Policies that support a sufficient built environment play a significant role in the success of active transportation initiatives. For instance, improvements in sidewalks, bike paths, traffic lights, and pedestrian crossing regulations have all been found to increase the likelihood of children’s active transportation to and from school. In addition to improving health behaviors, these types of policy actions would be effective in addressing concern over child safety during active transportation to and from school. The recent study published by Behrens et al. found that regardless of school location or proximity, perceptions of safety by parents could mean the difference between driving and actively commuting to school. Ultimately, policies that function to address safety concerns and support infrastructure improvement (e.g. sidewalks/routes in the vicinity of schools) are imperative to the success of active transportation initiatives.
Aside from improving child safety during regular commutes to and from school, policies that allow for effective active transportation may also help to reduce traffic congestion, air pollution, and fuel costs.

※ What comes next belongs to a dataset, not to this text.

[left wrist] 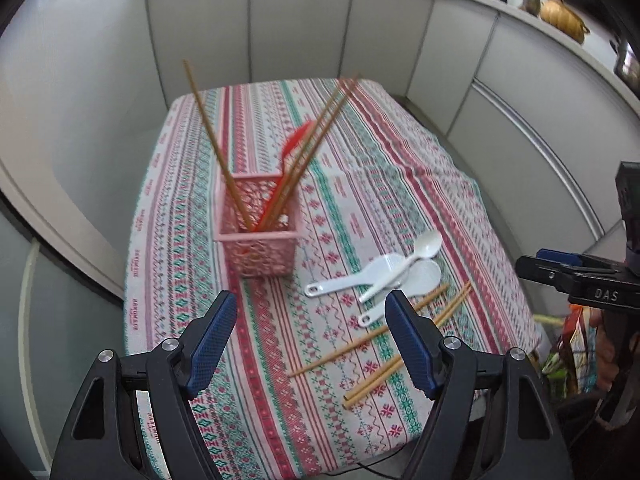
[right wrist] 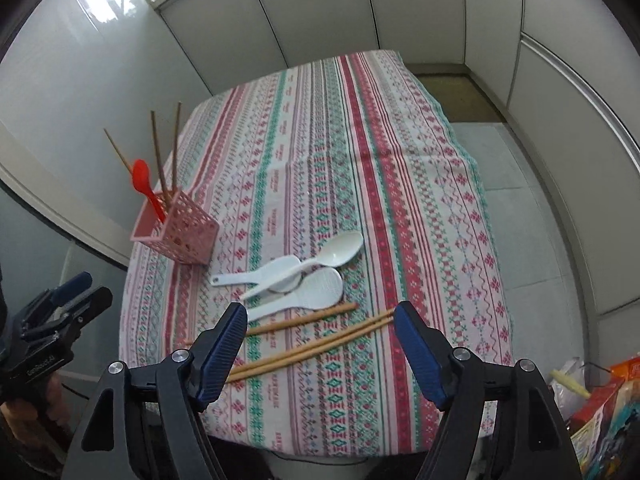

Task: Organize utensils
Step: 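Move both tools back toward the white spoons, then lower the left tool and grasp a white plastic spoon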

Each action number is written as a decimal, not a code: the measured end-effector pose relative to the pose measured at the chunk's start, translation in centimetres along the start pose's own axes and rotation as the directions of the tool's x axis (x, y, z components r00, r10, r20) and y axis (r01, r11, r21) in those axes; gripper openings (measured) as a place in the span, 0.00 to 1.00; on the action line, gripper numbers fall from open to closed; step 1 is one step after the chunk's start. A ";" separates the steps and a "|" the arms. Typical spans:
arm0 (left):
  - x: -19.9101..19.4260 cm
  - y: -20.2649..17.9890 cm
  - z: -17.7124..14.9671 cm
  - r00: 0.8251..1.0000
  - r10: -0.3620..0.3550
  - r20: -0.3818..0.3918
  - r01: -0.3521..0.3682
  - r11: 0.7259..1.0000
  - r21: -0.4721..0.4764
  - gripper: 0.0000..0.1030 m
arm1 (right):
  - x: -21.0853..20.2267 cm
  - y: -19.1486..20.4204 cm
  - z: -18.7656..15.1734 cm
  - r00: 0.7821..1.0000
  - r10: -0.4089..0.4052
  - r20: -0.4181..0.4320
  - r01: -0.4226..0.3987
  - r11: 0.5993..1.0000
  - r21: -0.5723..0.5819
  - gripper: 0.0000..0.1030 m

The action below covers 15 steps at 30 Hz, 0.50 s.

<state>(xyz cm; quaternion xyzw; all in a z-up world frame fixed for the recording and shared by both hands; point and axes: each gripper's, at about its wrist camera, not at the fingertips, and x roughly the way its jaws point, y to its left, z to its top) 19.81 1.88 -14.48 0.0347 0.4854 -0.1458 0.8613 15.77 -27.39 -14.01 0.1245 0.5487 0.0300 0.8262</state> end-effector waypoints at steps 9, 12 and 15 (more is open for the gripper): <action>4.5 -5.1 -1.1 0.987 -0.057 -0.147 0.081 0.984 0.159 0.76 | 2.6 -4.4 -1.1 0.994 -0.036 -0.102 0.044 0.996 0.083 0.75; 6.2 -6.5 -1.1 0.982 -0.078 -0.173 0.109 0.978 0.176 0.76 | 3.6 -6.0 -1.3 0.992 -0.025 -0.127 0.041 0.991 0.128 0.75; 8.2 -7.9 -0.9 0.977 -0.085 -0.193 0.122 0.974 0.189 0.74 | 4.8 -7.6 -1.4 0.989 -0.012 -0.145 0.037 0.984 0.175 0.75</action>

The successful implementation of active transportation initiatives on account of policy change also presents an opportunity for other health-improving benefits, which may even be attributable to the larger population. Aside from improving child safety during regular commutes to and from school, policies that allow for effective active transportation may also help to reduce traffic congestion, air pollution, and fuel costs . The development and implementation of policies conducive to facilitating sufficient active transportation initiatives presents a realistic opportunity to enhance the health and well-being of school-aged children and the greater public.

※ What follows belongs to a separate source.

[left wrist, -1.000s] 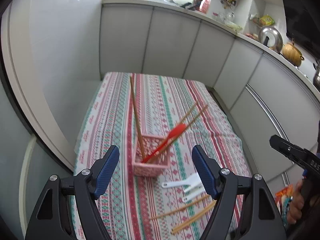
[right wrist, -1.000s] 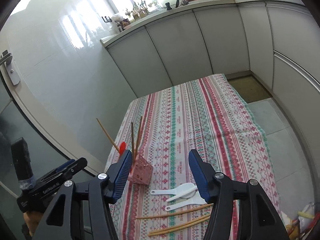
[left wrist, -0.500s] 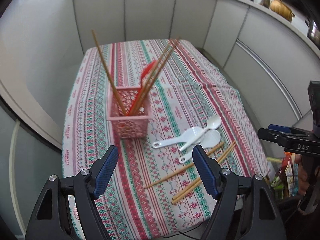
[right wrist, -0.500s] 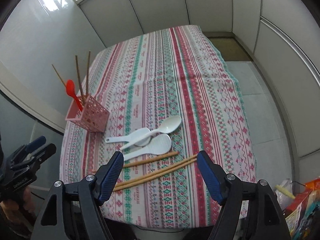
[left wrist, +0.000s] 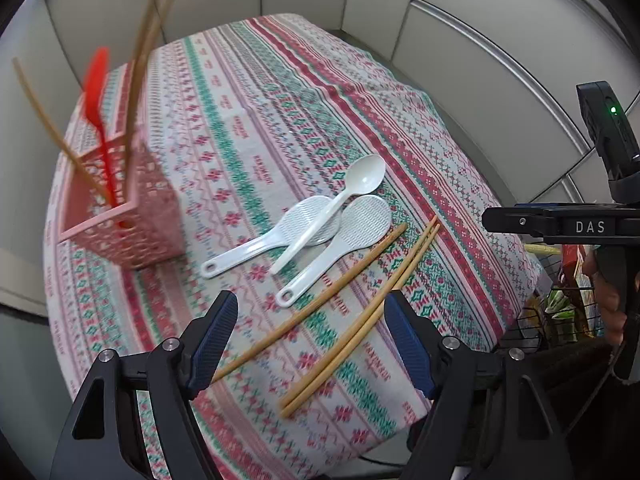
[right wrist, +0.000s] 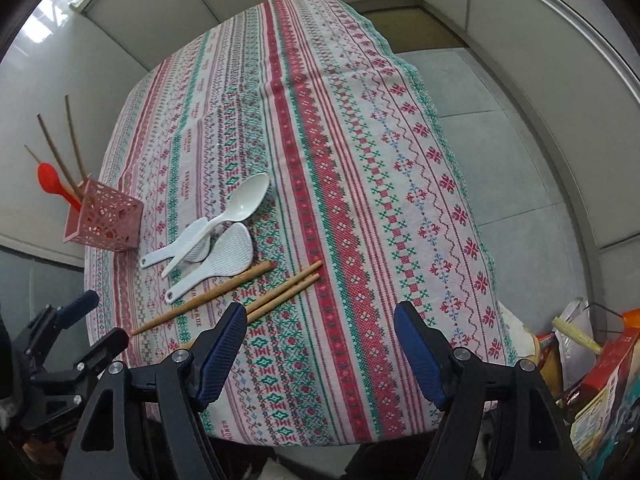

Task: Organize utensils
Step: 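Lower the left tool and grasp a white plastic spoon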

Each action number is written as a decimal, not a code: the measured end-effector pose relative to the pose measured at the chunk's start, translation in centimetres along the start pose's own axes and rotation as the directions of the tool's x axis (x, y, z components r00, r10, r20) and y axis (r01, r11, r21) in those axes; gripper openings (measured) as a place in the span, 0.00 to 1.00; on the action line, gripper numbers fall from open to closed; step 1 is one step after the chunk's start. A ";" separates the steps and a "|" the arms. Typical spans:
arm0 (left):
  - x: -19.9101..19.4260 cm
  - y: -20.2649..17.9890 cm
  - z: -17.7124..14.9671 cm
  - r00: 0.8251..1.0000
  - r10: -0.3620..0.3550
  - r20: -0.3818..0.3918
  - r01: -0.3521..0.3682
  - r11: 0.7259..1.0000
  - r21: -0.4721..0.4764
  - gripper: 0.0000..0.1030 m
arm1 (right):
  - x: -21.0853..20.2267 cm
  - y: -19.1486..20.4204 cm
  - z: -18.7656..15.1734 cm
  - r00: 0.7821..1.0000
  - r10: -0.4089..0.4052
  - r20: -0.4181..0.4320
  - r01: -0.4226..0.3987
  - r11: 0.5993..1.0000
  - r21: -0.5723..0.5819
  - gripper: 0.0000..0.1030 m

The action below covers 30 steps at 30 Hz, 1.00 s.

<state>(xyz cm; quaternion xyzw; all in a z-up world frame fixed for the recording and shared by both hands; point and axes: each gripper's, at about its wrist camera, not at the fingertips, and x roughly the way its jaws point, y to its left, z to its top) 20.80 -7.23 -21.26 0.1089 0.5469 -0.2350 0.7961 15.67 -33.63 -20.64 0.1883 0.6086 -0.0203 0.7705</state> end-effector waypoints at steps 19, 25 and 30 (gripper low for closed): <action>9.4 -6.2 9.2 0.999 -0.019 0.026 0.013 0.974 0.225 0.59 | 2.4 -6.2 2.6 0.997 0.066 -0.046 -0.057 0.983 0.172 0.75; 11.4 -7.2 10.1 1.000 -0.004 -0.012 0.007 0.970 0.243 0.46 | 2.0 -6.3 2.3 0.997 0.068 -0.044 -0.060 0.985 0.159 0.75; 12.0 -6.9 10.3 1.000 0.003 -0.027 0.003 0.978 0.209 0.14 | 1.9 -6.4 2.1 0.997 0.071 -0.045 -0.063 0.986 0.156 0.75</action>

As the widespread problem of inactivity among youth progresses, it is important to examine the merits of often-overlooked methods to combat increased sedentary behavior, such as active transportation. This information is helpful to school administrations, community planners and developers, policy makers, and concerned parents who could help to organize active transportation groups to or from school so that children may participate in physical activity like active transportation safely and efficiently. In an ever-changing world, those familiar with the benefits of active transportation have the power to develop policies and institute positive changes that contribute to an improved physical environment conducive to increasing physical activity among schoolchildren.